Агафья стояла у порога избы, держась за косяк двери, словно боялась снова упасть.
— Цыц, ты!.. — и еще раз грозно и опять по-флотски, со смаком, черными словами покрыл большуху моряк, а придвинувшись к ней, уже спокойнее бросил: — Ишь расхорохорилась, ваше благородие! — По примеру отца он заклещенил своими крепкими узловатыми пальцами ее плечи. Большуха взвизгнула.
— Чё ты, чё ты, братан! — послышалось из темного угла где-то в запечье. — Не лапь, не твое. — Это не выдержал младший брат Федор.
Меланья выскользнула и опрометью кинулась в запечье под защиту мужа.
Федор, здоровенный, крепкий мужик, сажень косая в плечах, подав голос в защиту жены, правильно понял дальнейшие действия Константина, как остатний пар в остывающем котле: фукает, шипит еще страшней, а силы уже давно вышли, скоро весь выкипит. И потому сидел смирно.
Но тут и на него налетела неуемная, властная и языкатая женушка.
— Чё сидишь, пентюх губошлепый, — шипела она от оскорбленной царственной своей неприступности, коей уже привыкла пользоваться в семье. — Поддай ты ему, охальнику. Пусть вспомянет свой шесток!

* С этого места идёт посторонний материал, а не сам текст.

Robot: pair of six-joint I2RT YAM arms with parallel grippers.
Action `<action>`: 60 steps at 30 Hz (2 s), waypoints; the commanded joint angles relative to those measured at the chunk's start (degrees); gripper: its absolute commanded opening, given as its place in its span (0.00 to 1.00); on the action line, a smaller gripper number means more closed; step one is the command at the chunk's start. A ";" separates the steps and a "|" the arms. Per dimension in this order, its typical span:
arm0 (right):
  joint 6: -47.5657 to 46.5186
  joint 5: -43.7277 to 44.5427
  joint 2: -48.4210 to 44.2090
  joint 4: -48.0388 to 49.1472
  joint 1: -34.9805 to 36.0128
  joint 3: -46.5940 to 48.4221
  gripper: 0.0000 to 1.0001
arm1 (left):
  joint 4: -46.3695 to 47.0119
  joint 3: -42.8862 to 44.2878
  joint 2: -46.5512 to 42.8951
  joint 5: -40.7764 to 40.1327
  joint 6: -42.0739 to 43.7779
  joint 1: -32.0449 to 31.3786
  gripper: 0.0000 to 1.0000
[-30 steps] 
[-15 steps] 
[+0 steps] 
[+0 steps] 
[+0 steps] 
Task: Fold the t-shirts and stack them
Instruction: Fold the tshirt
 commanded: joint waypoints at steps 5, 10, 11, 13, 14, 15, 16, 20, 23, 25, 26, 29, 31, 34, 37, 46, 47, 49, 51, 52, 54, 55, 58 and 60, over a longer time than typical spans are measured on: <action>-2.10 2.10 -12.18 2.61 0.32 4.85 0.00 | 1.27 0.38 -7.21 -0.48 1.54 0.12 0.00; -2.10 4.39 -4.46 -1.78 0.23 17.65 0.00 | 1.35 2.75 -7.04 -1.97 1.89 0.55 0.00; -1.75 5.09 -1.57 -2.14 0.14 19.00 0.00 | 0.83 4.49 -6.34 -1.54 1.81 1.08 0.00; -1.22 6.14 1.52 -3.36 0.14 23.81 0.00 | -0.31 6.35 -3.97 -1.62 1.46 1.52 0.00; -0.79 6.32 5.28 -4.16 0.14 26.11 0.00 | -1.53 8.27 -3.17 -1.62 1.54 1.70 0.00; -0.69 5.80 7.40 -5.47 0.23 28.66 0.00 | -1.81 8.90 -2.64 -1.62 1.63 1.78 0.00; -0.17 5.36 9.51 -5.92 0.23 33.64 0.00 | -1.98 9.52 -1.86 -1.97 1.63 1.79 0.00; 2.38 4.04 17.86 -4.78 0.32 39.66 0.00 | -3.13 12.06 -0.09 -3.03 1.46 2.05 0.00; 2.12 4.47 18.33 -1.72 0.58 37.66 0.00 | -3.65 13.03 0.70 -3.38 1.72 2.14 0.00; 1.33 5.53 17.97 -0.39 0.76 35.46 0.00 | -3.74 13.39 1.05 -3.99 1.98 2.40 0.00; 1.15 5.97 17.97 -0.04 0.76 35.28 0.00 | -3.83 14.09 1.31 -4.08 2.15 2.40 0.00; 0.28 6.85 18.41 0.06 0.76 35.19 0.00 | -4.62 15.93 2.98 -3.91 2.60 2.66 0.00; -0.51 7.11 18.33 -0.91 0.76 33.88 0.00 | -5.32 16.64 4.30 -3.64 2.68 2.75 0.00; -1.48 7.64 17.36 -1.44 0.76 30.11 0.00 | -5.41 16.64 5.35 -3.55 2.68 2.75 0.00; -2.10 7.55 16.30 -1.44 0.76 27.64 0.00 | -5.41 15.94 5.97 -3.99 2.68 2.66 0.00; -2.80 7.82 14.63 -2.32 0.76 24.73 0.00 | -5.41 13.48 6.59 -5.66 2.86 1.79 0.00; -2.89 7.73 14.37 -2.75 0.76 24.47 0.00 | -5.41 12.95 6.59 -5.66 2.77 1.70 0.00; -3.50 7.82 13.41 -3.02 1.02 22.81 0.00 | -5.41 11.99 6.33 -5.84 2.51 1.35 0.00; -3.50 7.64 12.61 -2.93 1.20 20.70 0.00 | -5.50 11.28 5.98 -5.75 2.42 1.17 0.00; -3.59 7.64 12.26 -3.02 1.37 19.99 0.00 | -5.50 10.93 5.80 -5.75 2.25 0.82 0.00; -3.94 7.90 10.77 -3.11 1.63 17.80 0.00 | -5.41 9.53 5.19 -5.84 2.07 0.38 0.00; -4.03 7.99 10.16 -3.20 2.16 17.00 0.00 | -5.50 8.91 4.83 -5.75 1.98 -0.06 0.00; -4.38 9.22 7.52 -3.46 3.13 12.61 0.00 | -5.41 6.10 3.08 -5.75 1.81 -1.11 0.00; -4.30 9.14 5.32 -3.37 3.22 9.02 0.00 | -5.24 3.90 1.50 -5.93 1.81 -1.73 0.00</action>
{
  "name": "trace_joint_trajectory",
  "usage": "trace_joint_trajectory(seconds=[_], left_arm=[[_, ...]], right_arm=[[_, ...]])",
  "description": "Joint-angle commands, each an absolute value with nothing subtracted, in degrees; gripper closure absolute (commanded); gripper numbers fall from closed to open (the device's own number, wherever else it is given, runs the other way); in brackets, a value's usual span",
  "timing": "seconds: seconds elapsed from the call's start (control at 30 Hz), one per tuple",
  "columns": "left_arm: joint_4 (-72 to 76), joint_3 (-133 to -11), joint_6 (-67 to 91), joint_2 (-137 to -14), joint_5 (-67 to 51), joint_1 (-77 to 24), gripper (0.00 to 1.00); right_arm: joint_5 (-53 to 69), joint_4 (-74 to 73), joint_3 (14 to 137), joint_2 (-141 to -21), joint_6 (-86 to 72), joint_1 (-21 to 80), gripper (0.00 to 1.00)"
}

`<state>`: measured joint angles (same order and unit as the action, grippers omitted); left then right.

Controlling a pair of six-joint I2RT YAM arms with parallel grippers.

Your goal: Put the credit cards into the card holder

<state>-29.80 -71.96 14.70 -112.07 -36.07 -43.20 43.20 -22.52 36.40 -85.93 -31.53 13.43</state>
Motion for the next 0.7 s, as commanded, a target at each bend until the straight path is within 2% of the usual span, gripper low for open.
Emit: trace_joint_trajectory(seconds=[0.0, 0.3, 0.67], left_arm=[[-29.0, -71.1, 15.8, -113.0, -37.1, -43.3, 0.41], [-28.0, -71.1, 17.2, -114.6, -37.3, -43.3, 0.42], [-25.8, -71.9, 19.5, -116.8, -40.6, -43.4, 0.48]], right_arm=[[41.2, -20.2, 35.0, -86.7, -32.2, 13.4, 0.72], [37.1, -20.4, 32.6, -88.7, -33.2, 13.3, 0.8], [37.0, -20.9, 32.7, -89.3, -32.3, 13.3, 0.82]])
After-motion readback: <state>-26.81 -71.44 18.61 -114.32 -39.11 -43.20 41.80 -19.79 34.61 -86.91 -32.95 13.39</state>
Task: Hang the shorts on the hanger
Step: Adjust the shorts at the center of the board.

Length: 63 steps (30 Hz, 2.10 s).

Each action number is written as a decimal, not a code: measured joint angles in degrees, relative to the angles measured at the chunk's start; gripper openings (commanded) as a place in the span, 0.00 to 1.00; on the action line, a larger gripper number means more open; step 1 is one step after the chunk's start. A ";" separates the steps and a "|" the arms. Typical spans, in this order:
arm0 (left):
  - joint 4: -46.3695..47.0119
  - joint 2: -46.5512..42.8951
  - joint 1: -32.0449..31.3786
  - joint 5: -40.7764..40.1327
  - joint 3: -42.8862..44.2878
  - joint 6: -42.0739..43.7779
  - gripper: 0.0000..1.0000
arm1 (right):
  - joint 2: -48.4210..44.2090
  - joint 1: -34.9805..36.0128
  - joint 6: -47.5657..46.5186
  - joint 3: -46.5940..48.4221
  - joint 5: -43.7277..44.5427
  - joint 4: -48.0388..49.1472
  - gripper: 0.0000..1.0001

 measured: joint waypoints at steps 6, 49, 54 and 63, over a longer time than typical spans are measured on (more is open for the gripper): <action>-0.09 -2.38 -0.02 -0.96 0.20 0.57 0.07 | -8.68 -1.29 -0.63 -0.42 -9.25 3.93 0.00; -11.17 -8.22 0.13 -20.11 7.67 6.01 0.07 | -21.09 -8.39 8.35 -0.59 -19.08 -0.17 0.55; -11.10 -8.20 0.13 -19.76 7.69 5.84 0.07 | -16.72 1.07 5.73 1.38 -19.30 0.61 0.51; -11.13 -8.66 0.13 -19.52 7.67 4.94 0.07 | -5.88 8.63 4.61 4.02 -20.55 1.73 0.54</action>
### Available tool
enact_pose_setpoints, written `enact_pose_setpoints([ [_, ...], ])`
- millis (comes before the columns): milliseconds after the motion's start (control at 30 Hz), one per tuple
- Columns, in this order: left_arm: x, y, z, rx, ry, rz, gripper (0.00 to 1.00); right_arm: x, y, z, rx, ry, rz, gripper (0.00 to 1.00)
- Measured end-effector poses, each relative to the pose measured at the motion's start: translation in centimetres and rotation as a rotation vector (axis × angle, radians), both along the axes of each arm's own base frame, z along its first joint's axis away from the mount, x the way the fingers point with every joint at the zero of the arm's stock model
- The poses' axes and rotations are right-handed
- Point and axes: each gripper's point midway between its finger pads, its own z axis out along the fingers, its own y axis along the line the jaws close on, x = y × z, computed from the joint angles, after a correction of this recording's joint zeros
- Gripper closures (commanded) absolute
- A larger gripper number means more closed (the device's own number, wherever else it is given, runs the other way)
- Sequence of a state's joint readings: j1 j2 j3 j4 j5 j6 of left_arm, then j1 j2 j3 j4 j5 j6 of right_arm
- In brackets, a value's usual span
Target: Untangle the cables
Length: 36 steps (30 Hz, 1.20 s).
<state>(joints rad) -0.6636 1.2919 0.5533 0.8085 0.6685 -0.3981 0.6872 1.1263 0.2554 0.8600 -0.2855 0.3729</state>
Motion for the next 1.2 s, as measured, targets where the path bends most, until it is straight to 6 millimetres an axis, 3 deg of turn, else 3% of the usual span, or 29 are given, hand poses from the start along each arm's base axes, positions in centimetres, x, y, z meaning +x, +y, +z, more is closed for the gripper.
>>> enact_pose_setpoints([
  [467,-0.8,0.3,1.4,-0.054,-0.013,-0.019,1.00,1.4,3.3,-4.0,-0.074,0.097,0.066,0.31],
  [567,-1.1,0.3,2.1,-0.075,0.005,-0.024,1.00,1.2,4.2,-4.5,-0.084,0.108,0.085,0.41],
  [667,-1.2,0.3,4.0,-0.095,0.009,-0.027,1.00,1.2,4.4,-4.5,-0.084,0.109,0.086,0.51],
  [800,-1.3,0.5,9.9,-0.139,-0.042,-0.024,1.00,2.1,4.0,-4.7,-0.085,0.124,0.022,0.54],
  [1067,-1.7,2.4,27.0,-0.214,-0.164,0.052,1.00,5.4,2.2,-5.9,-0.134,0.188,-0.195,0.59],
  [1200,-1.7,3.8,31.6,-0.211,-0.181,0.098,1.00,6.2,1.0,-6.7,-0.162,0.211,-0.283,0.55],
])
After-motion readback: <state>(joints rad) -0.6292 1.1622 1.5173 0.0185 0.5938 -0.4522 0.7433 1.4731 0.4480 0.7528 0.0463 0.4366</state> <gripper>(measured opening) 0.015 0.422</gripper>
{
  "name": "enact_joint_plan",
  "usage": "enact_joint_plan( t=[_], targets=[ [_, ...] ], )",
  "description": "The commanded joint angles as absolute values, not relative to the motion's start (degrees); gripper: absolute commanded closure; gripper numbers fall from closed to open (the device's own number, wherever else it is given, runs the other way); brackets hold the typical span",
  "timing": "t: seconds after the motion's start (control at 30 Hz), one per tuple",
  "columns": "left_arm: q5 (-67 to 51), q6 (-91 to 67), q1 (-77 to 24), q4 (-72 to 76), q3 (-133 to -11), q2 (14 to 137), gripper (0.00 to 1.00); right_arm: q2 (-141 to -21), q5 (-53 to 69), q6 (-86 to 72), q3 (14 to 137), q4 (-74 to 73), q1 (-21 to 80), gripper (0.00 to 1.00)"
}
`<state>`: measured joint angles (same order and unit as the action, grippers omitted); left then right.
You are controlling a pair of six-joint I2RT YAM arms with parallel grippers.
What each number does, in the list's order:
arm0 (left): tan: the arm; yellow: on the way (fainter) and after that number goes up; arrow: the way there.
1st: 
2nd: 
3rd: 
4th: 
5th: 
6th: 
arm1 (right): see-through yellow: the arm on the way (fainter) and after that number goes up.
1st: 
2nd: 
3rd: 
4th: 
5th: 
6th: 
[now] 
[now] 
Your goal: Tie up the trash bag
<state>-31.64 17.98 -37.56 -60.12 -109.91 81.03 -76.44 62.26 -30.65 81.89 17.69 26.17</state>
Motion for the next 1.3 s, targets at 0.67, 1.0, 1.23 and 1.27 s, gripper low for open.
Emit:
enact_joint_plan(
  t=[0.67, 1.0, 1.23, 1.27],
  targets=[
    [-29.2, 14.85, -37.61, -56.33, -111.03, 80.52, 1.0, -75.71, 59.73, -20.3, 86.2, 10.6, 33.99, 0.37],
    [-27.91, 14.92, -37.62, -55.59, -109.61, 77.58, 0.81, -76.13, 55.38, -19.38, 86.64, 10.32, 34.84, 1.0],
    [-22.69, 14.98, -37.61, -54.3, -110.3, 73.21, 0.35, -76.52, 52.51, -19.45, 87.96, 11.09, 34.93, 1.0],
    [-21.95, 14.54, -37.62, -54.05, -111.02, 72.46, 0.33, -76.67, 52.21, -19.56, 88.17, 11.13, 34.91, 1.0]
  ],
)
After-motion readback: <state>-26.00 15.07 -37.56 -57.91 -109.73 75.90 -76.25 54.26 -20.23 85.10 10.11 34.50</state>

Федор даже не пошевельнулся. Знал: за него, Федора, много лет назад просил перед старшим сыном родной отец, и за него теперь тянет Константин солдатскую лямку.
Константин понял свое: не поднять большухе брата супротив брата. В нем окрепла уверенность, что настоит-таки на своем. И душную темноту притихшей густонаселенной избы наполнили тяжелые слова его горькой исповеди.
— Шестой год на флоте. И все муки мои, сказать начисто, за одного тебя, Федя! — Константин говорил очень тихо и, может быть, потому особенно проникновенно.
— Заладил одное — за Федора ды за Федора. Ваши дела с батей, его и нуди…
— Примолкни, ты! — грозно прогудел Федор. Знать, глубоко вошли в него и разбередили душу братнины простые и горькие, годами выстраданные слова.
Все это еще более ободрило моряка. Константин решительно шагнул к столу:
— Слухайте все, и малые и набольшие: Ганина с Васяткой хлеба тут у вас напасено поболе, чем им двоим прокормиться надоть, не на одну зиму хлебушка этого горького ей с сыном хватит.
Он солдатским, твердым шагом направился в чулан, нащупал там на ларе большой каравай хлеба и вернулся с ним в избу.
— Бери, Ганя, никого не бойся. Твоя кровушка, твой труд и твой пот в хлебушке нашем. А там его в чулане богато, на всех хватит. Гостюй здеся, угощай родных и сродственников.
Меланья заметно притихла. Она не посмела не только вырвать каравай из рук солдатки, но и слова более не вымолвила в укор старшей снохе.
Все уже давно свыклись с темнотой, и теперь отовсюду в избе видели, как Агафья подошла к столу и положила каравай на самую середку. Никто не подал голоса ни за, ни против Константина. Не было хозяина, и каждый ожидал, чем кончится эта тяжелая семейная распря между отцом и старшим сыном. Но знали обычай: хлеб семьи в руках молодой придает ей силу хозяйки. Однако в этой семье давно уже свыклись, что одна в доме хозяйка — Меланья.